■ EXERCISE DIRECTIONS
Every line holding "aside" should be copied from the records below.

■ DATASET EXCERPTS
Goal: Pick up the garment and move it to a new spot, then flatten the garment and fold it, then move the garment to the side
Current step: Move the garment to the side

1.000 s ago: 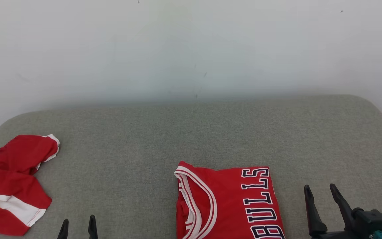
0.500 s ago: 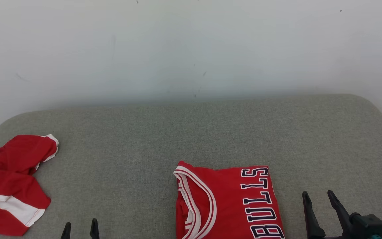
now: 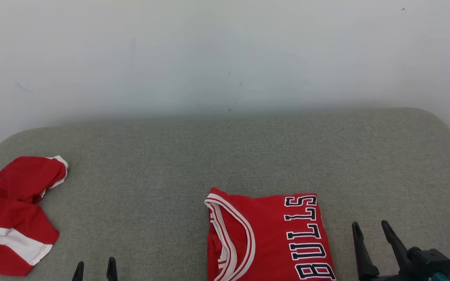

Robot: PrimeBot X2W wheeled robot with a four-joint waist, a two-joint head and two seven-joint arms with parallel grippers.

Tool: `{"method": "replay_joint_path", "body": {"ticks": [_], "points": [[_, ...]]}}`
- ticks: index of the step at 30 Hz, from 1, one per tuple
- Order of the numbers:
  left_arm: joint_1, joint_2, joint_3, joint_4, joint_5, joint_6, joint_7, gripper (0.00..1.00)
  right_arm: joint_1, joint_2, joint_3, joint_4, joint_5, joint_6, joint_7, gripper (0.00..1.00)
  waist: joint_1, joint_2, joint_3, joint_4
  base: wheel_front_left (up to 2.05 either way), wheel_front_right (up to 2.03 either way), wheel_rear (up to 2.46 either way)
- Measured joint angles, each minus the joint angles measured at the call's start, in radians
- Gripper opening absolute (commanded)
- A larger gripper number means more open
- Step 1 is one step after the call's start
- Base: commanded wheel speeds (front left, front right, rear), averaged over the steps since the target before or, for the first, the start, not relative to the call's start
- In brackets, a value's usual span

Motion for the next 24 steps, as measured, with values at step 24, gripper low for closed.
{"method": "replay_joint_path", "body": {"ticks": [24], "points": [[-0.016,0.0,-0.051,0.0,-0.014,0.011,0.0,1.0,-0.239,-0.024,-0.022,0.195,0.045,0.0,0.671,1.0,0.0,0.0,0.048,0.071,0.0,0.0,0.0]]}}
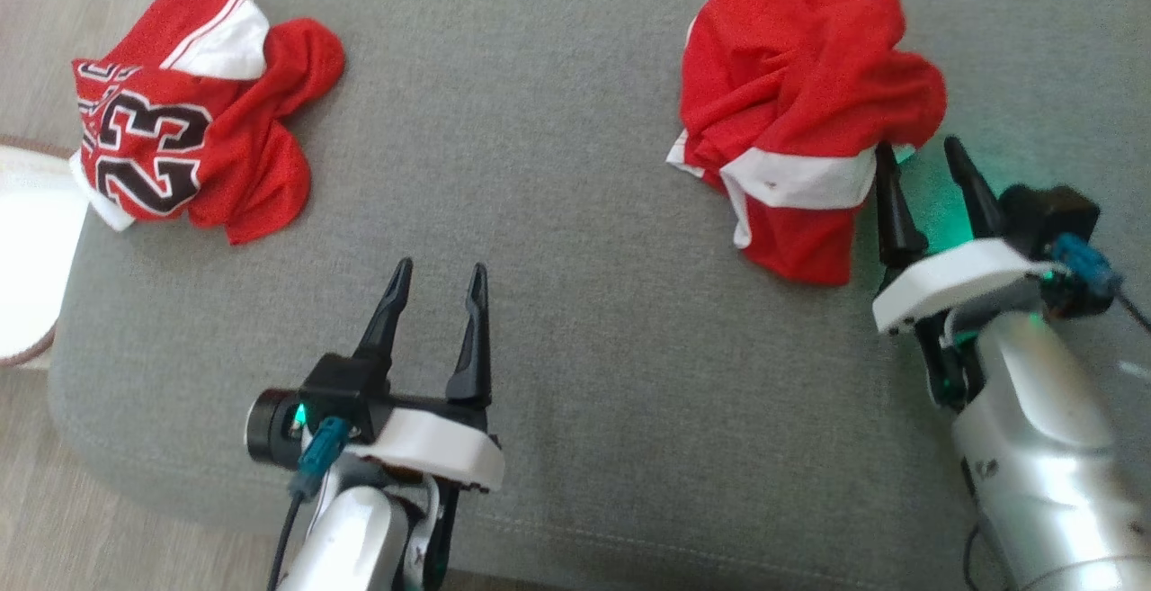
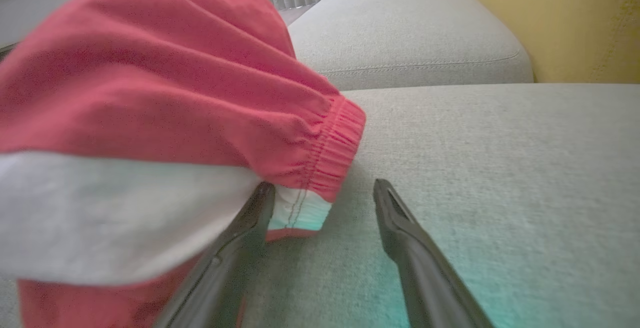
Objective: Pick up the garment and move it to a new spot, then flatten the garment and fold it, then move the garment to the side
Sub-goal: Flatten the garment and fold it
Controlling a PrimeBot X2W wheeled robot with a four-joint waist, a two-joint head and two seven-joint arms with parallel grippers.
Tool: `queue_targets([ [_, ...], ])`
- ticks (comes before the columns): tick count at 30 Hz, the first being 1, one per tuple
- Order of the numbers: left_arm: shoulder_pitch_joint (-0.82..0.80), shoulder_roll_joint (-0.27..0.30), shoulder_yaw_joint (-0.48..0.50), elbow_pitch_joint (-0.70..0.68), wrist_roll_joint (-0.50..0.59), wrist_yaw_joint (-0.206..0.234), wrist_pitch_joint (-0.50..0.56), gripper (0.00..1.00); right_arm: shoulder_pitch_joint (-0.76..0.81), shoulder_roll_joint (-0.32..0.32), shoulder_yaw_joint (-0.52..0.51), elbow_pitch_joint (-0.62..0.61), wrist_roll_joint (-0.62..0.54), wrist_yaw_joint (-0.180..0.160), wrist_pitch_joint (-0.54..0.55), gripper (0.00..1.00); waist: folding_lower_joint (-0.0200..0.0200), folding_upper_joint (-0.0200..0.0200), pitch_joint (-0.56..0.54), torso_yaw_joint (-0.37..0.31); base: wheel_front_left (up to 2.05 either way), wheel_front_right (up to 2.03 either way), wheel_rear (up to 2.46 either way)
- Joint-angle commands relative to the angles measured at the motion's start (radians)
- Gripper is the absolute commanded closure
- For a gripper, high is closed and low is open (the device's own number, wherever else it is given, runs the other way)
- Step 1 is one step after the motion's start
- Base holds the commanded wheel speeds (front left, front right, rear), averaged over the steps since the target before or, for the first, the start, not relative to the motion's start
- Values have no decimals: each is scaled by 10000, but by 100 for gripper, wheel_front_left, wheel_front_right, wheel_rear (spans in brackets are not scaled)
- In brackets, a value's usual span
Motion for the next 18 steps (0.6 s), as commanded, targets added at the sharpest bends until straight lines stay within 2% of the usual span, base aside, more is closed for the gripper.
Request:
queue_targets([
  [1,-296,76,256,-365,-57,53,-92,0,-210,-2,278,-174,-38,75,-94,0,-1,0,170,142,0,0,0],
  [6,-421,76,89,-398,-127,117,-92,0,-538,-158,833,258,68,75,-94,0,-1,0,376,231,0,0,0],
  [7,-441,76,78,-410,-141,136,-92,0,-594,-178,916,287,123,75,-94,15,-1,0,413,229,0,0,0],
  [8,-456,76,74,-417,-154,153,-92,0,-635,-198,998,278,174,75,-94,71,-1,0,442,219,0,0,0],
  [9,-464,76,77,-413,-163,170,-92,0,-654,-212,1088,258,227,75,-94,100,-1,0,459,197,0,0,0],
  [13,-489,76,124,-352,-200,187,-92,0,-648,-317,1446,21,497,75,-94,100,-1,0,458,58,0,0,0],
  [18,-536,76,185,-316,-236,169,-92,0,-618,-567,1603,-972,786,75,-94,100,-1,0,288,-248,0,0,0],
])
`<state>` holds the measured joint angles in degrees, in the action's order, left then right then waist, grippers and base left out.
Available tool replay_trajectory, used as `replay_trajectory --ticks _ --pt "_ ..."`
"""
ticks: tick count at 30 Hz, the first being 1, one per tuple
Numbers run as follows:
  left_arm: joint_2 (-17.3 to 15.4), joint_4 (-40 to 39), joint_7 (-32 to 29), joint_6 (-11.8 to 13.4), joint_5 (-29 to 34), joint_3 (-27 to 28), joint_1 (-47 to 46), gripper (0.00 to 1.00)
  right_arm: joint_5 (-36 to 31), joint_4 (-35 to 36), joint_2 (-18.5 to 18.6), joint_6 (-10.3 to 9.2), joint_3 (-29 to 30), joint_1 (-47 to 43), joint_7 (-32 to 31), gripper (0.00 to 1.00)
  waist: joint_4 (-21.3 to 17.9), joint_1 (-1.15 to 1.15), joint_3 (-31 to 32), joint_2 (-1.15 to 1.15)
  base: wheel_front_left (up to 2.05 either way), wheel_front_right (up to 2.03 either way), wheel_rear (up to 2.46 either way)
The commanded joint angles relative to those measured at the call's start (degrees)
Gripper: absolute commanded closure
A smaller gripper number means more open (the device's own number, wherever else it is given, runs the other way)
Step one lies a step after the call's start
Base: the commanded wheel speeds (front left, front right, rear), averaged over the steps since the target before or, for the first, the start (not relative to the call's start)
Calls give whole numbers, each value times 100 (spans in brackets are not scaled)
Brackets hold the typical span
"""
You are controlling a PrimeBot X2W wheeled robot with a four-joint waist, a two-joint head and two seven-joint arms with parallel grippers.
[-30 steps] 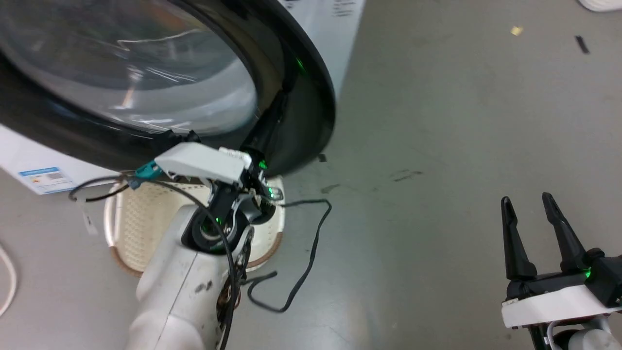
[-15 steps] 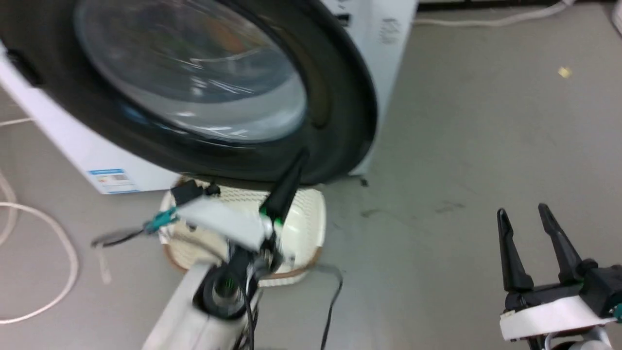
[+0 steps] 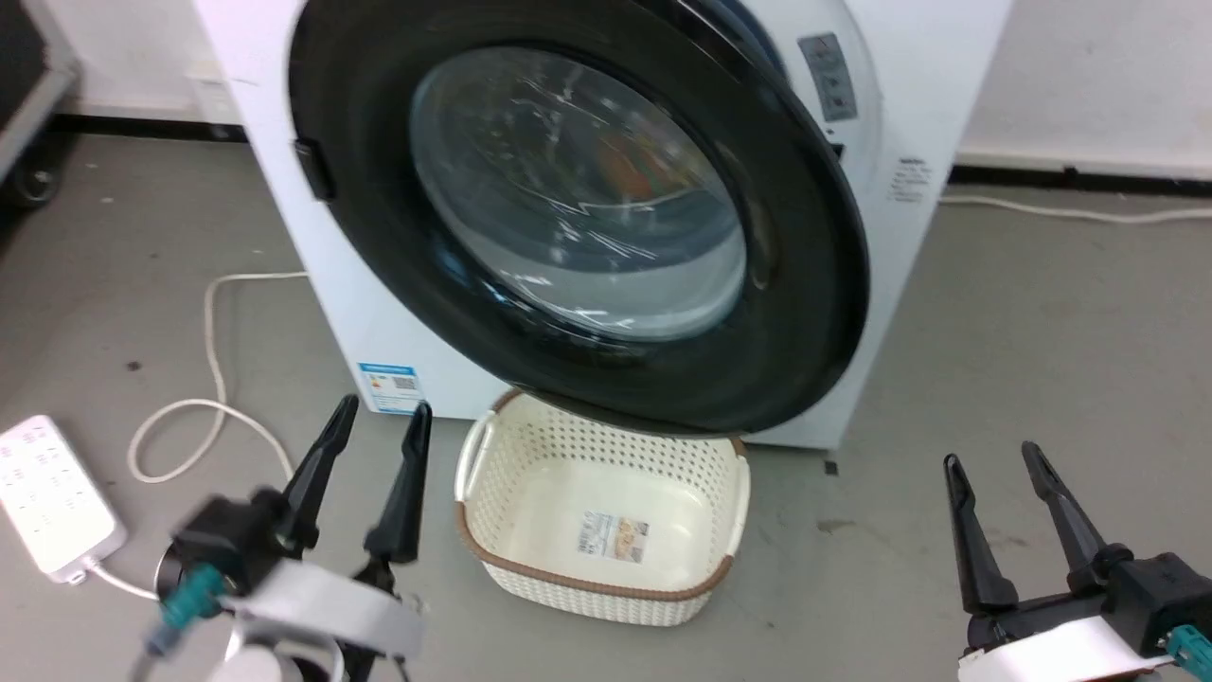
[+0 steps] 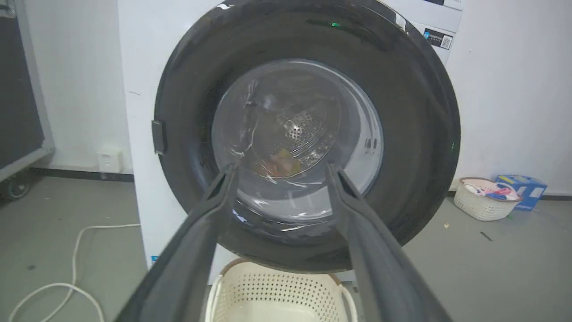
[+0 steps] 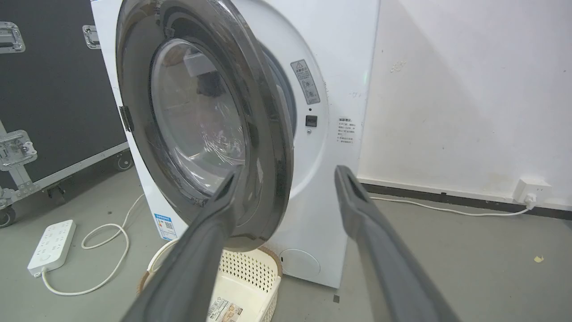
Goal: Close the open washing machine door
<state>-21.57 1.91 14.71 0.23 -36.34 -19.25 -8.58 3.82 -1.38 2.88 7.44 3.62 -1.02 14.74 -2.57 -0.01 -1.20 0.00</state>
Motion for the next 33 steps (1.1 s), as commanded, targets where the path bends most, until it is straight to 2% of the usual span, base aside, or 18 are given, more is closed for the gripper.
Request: replay_trajectory --ticks 1,6,9,16,17,18,25,33 --pt "65 -122 26 131 419 46 188 0 -16 22 -1 5 -14 -74 26 0 151 1 131 0 0 0 0" --pt "291 -382 28 594 1801 211 708 0 -32 12 -1 5 -118 -183 26 0 290 1 194 0 0 0 0" --pt "438 -434 28 758 2227 220 911 0 -46 7 -1 5 -159 -215 26 0 358 1 196 0 0 0 0" --pt "581 -385 29 761 2831 104 987 0 -113 23 -1 5 -197 -208 26 0 551 1 15 0 0 0 0" --pt "622 -383 29 740 2852 94 958 0 -131 -10 -1 5 -225 -205 26 16 582 1 -37 0 0 0 0" --pt "657 -385 29 721 2874 91 918 0 -172 -35 -1 5 -266 -186 26 100 614 1 -97 0 0 0 0" --pt "904 -436 29 608 2970 161 642 0 -395 -110 71 5 -534 431 -143 100 796 1 -595 0 0 0 0" --pt "1153 -500 29 445 3061 207 270 0 18 -607 1071 5 -965 1796 -652 100 1012 1 -1275 0 0 0 0"
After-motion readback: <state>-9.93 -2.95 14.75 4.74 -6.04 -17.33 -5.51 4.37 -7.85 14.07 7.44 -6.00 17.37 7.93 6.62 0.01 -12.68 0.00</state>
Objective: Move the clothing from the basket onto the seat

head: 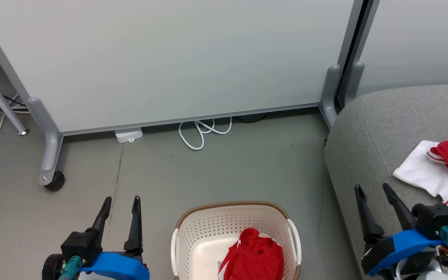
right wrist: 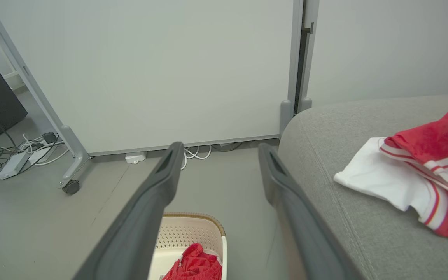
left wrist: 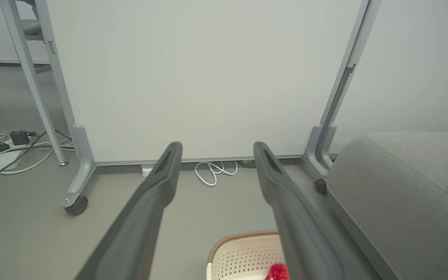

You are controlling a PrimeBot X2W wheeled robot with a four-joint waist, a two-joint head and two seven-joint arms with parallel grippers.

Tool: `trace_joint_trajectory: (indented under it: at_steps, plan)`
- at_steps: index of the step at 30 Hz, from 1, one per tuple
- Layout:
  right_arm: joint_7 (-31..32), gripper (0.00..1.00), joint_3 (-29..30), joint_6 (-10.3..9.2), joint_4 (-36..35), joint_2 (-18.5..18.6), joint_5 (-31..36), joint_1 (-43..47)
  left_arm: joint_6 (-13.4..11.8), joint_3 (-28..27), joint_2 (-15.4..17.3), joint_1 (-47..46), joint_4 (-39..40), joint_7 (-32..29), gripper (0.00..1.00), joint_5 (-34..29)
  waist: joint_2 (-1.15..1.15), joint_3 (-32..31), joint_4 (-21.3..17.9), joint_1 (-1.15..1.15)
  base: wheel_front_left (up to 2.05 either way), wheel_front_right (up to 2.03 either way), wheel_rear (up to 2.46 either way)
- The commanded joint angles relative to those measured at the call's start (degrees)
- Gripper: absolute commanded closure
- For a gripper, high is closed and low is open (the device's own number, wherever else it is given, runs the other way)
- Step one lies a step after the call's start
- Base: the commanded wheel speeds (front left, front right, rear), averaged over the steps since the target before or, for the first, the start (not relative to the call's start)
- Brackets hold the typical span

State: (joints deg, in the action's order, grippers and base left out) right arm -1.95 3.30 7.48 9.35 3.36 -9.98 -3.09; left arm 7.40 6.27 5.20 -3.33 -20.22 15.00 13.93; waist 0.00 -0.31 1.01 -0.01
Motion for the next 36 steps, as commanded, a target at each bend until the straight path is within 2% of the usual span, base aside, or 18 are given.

■ ANSWER TO THE EXERCISE
Motion for the next 18 steps (0.6 s), as commanded, targets added at the sharpest bends until straight lines stay within 2% of the usual span, base aside, more is closed for the gripper.
Motion for the next 33 steps (1.1 s), as commanded, targets where the path bends most, until it is straight to 2% of the usual span, base aside, or 18 are given, more is closed for the gripper.
Motion for the next 36 steps, as commanded, a target at each bend until the straight path is within 2% of the usual span, base aside, or 18 are given.

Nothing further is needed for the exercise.